Porsha16246001
Todavía recuerdo cuando visitaba a mi abuela, llegaba y de una vez notaba aquel olor que le hacía honor a su nombre: Canela. Los Berenice nunca fuimos la familia más unida, pero ella fue para mí lo que mis padres no pudieron ser hasta el día de sus muertes en un accidente.
Viví con mi abuela toda mi niñez, vi de primera fila su recetario, era como ver el santo grial, llevaba tantos años con ese libro pero aún parecía recién comprado, amaba cocinar con ella y que soltara suaves detalles sobre la cocina.
La acompañé en todo momento, desde el día en el que abrió su pequeño café en el centro de la ciudad, donde me dijo "El día que yo no esté, cuídalo con el amor que yo te tengo".
Pero ahora ya no está.
A mi abuela la acompañé así como ella me acompañó a mí, veo su refrigerador cada mañana, viendo las imágenes que ella misma había tomado en mi nacimiento.
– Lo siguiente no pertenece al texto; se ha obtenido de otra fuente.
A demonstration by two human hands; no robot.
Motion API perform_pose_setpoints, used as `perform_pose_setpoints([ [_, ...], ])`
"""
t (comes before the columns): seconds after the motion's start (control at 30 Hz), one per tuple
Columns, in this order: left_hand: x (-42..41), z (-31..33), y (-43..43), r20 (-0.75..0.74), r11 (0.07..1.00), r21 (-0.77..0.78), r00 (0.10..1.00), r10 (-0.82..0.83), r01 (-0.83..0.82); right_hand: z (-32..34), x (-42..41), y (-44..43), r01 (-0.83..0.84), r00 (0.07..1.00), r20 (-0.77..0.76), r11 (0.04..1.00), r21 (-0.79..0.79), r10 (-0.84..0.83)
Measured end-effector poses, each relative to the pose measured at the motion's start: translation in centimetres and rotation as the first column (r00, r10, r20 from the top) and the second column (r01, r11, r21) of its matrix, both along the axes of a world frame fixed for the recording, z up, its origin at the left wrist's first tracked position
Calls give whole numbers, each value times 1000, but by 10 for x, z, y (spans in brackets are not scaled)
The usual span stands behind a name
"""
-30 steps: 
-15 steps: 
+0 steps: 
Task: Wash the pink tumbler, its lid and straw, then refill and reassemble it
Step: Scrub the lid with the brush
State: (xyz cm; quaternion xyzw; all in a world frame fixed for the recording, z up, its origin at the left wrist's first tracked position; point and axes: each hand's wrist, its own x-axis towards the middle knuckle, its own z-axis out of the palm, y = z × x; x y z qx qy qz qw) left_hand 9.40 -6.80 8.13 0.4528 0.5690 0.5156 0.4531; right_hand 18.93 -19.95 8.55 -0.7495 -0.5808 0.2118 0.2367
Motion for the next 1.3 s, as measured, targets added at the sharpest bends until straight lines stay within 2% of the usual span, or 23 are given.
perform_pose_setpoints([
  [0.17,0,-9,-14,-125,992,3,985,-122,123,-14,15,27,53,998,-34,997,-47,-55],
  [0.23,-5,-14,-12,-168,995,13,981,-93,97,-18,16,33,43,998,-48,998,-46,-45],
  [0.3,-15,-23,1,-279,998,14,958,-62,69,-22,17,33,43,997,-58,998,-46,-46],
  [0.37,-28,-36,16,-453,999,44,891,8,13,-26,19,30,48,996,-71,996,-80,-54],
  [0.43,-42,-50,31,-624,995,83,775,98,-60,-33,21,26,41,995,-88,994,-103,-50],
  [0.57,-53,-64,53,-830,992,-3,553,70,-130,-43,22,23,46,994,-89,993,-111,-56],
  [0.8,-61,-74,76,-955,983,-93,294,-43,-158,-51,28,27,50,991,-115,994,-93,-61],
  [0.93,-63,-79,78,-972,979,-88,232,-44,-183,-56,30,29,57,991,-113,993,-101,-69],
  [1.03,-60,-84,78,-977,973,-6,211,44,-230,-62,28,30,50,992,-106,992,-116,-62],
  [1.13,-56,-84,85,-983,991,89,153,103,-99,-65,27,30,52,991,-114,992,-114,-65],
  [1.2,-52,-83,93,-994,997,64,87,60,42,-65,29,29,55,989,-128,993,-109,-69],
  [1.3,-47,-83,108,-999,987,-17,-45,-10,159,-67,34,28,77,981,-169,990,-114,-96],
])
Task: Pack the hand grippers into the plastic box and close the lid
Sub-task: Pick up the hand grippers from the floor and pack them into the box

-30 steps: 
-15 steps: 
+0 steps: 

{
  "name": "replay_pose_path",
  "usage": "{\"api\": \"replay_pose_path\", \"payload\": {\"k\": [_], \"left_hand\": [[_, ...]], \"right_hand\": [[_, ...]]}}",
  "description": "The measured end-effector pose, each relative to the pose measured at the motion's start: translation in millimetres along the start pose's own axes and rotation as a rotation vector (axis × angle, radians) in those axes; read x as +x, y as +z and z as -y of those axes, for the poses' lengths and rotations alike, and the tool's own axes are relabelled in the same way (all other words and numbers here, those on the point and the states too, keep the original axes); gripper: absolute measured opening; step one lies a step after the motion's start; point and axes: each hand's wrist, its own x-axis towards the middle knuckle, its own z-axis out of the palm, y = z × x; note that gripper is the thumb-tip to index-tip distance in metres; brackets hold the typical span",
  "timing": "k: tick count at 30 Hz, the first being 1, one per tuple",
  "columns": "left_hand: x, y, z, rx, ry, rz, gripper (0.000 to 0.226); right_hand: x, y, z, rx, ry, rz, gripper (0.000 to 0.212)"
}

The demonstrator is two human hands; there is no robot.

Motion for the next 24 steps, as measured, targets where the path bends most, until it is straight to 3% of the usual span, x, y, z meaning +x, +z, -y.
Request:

Y ahora?
Ahora tengo a toda mi familia en la misma casa para lamentarnos por su muerte, familia que yo no sabía que tenía, familia que me mira como si esperaran dinero, y luego se encuentra... él, jamás lo había visto, ni a él ni a sus padres que son los únicos que parecen conocerme. Él es el último muchacho con quien yo quisiera juntarme, y ahora, ni siquiera es un Berenice, pero camina por mi casa como si fuera suya.
Dante, ese es su nombre, el nombre que ahora me atormenta y me recuerda que a las comidas pueden echársele veneno.